The impressive power of online ratings
Historically, the opinions of professional food critics could put an up-and-coming restaurant on a path to a Michelin star – or shutter its doors forever. But over the last two decades, the proliferation of online review websites has greatly democratized this process, letting diners from Boston to Bangkok give instant feedback on their experience – and creating a deep pool of data for potential customers. Research by François Derrien, Professor of Finance at HEC Paris, and co-authors suggests that a high online rating has become much more than a predictor of a good meal – it is also a measure of a healthy business. A strong financial position translates, in turn, to easier access to financing.
“In a world without Tripadvisor, the best restaurants would not necessarily have access to more debt,” says Prof. Derrien.
For their recent article, Prof. Derrien and his colleagues combed through a decade’s worth of reviews of nearly 2,500 Paris restaurants that were published on Tripadvisor, France’s most popular online rating platform. The restaurants selected had received close to half a million customer reviews between 2007 and 2017 – yet there was limited information about the health of their business. By obtaining access to their annual financial statements, the researchers were able to study whether – and how – online popularity impacted their business performance.
Finding a correlation between a restaurant’s popularity and its access to credit may seem intuitive, but it is not so simple to prove true causality. After all, “any relation between debt and Tripadvisor ratings could simply be due to Tripadvisor reflecting higher quality that the bank can observe otherwise,” Prof. Derrien says. To deal with this problem, the researchers took a clever methodological approach: Instead of relying solely on Tripadvisor’s overall, rounded scores – extrapolated to the nearest half-star from thousands of individual reviews – they looked deeper into the raw scores provided by each reviewer. This revealed discrepancies between very similar restaurants that ended up with different ratings due to rounding. The researchers could then compare the financing outcomes for restaurants that fell on either side of a rating threshold to demonstrate a causal relationship. “It’s a cool way to deal with the problem,” explains Prof. Derrien.
Favorable online reviews do indeed create a virtuous circle – attracting new customers and leading to larger and more predictable cash flows.
The researchers concluded that favorable online reviews do indeed create a virtuous circle – attracting new customers and leading to larger and more predictable cash flows. Having a steady clientèle, in turn, makes for a more resilient business that can withstand fluctuations in the economic cycle – as well as sudden demand shocks like a pandemic or other disaster. Restaurants with the strongest customer ratings before the Paris terrorist attacks of 2015, for example, reported higher revenues and cash flows in the two years that followed that event.
“Firms can benefit from an improved online reputation by attracting new customers and improving access to external funds,” the authors determined. Meanwhile, “banks can benefit from paying attention to online customer ratings to reduce information asymmetry in the screening of borrowers.”
Why restaurants struggle to attract investors
Of course, successful restaurateurs are the most likely to invest in growing their business. “We find that restaurants with higher online scores invest in tangible assets instead of increasing dividend payments or improving their cash balance,” the authors write. But like many small entrepreneurs, restaurant owners often struggle to attract outside investors. Most are obliged to commit their personal savings while turning to family and friends for additional support. Many also seek out bank loans to finance their activities – a process that frequently falters amid the challenge of calculating credit risk.

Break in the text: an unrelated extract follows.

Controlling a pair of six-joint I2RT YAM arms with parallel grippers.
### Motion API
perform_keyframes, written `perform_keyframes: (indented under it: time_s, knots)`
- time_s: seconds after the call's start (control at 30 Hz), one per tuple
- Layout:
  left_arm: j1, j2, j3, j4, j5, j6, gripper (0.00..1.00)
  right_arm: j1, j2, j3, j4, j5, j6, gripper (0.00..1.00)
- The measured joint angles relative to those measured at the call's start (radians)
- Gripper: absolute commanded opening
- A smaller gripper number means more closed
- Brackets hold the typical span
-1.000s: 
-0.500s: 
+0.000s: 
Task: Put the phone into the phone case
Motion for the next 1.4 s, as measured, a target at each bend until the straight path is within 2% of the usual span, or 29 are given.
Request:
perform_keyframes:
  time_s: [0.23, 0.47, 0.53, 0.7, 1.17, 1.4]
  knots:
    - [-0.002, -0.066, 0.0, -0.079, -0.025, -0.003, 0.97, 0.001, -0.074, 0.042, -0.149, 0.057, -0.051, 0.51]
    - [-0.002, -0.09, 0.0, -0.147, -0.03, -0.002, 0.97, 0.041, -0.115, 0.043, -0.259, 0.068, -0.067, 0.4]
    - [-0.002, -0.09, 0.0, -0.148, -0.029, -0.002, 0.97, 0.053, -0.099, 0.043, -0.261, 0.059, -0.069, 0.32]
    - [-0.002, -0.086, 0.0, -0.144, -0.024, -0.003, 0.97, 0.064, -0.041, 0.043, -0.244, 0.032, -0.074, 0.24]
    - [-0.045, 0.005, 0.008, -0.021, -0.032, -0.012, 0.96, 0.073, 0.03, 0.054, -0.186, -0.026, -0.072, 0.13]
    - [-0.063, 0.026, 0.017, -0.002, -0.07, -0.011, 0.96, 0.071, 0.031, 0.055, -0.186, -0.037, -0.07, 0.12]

As a business category, restaurants have a reputation for being a bad bet: an overwhelming majority of eateries shut down within 10 years. They also tend to have few tangible assets – they rarely own the space they’re in, for example – which means they often don’t have much to offer banks in terms of collateral. As a result, a restaurant’s capacity to borrow has traditionally rested on its financial statements and ability to demonstrate steady cash flows. What these ledger entries can’t measure, though, is the “special sauce” of a restaurant’s reputation: intangible assets such as the quality of the menu, the talent of the chef, customer service, and ambiance. These are the kind of attributes, the HEC researchers argue, that are best captured by online customer reviews.
“Online ratings provide a reliable, freely available way for lenders to measure those intangibles and assess risk,” the authors write. They added that their findings were applicable to any small, young consumer-oriented business whose online reputation provides insights into future cash flows that can’t otherwise be easily predicted.